MURRAY — Just because new guidelines urge wider use of cholesterol-lowering drugs doesn't mean everyone can benefit from taking the popular class of statin medications.
In fact, adopting a healthier lifestyle and staying off the drugs altogether is the goal, according to one prominent Utah cardiologist.
"Patients at lower risk, the cost of the medications and potential side effects may outweigh the benefits of taking them," said Dr. Jeffrey Anderson, director of research at the Intermountain Medical Center Heart Institute. He said the drugs are useful if they can prevent further disease or incident.
Anderson is chairman of the task force of the American Heart Association and American College of Cardiology that was asked by the National Institutes of Health to develop the new recommendations on the matter. He said the updated guidelines, issued Wednesday, are "long overdue."
The new rules, Anderson said, signal a much-needed change in focus, leaning more on heart attack and stroke prevention measures than on managing cholesterol levels, as has been past common practice.
"As an organization, we have a goal of a 20 percent reduction in heart disease and stroke by 2020," he said, adding that the guidelines allow not only for better treatment, "but we can make people healthier and prevent it altogether."
The guidelines indicate statin use is appropriate for four groups of people, including individuals who already have heart disease or have had a stroke or related peripheral artery disease; those with diabetes; people with high cholesterol; and individuals with a risk factor for heart disease that is higher than 7.5 percent, determined by a new calculation that assesses a person's overall health.
Also of importance is incorporating an active and healthy lifestyle, including a heart-healthy diet that is low in sodium and full of fruits, vegetables, high-fiber cereals and grains, healthy fats and oils but low in saturated fats, and appropriate portion sizes, Anderson said.

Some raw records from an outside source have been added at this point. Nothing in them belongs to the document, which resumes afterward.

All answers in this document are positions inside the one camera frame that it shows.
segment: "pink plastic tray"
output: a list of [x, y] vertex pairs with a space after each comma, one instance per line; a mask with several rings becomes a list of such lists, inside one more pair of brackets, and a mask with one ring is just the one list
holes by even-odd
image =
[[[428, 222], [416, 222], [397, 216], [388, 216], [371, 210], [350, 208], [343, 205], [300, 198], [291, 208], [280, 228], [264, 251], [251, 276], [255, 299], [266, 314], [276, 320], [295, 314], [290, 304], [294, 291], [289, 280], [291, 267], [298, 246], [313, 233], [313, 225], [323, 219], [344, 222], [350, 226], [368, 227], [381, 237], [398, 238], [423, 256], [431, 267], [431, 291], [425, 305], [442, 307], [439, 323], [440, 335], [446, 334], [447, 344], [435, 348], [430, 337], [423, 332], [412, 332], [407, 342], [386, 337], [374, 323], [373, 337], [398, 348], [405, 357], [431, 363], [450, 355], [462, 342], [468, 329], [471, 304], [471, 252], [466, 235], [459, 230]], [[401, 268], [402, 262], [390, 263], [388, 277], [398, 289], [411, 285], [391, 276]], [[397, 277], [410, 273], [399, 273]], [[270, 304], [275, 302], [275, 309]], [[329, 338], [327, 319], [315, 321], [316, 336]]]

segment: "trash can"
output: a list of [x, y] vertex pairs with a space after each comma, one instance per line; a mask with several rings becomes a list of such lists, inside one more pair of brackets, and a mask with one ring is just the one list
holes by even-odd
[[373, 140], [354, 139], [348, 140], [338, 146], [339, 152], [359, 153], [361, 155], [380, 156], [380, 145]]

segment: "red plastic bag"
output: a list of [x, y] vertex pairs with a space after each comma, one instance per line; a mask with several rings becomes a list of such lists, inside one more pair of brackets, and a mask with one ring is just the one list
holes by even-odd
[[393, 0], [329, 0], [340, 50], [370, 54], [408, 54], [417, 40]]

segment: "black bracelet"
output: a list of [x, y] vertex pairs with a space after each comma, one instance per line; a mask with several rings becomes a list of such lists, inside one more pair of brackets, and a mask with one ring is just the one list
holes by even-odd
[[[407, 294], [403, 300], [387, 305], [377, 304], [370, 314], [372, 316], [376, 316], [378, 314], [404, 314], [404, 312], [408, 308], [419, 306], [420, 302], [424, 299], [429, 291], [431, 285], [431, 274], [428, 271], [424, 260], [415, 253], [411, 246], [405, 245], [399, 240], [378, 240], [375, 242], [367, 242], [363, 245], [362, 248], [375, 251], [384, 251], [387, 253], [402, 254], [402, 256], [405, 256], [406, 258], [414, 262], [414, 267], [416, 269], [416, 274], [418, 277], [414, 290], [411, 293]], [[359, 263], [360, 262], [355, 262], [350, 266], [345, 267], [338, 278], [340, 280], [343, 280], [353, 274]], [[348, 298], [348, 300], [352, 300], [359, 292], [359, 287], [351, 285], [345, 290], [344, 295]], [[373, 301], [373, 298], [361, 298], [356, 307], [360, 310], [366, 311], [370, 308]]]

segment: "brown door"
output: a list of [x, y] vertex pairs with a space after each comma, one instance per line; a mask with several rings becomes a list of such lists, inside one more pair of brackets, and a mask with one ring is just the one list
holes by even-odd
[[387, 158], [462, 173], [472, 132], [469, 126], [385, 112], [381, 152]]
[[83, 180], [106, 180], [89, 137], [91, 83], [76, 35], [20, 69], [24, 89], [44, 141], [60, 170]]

Blood pressure management, he said, is also important but was not included in the formal guidelines.
"Know your numbers. That's the message to patients and the general public," Anderson said. "Find out what your risk is."
The research on cholesterol, he said, is firm. It has the potential to build up in the arteries and form plaque, blocking regular healthy blood flow. Factors that increase cholesterol buildup include high blood pressure, smoking, obesity and diabetes, and genetics.
"If that blocks off, it causes a heart attack that can cause heart failure or even death," Anderson said. "It is the most common cause of death and disability in adult Americans. It should be taken very seriously."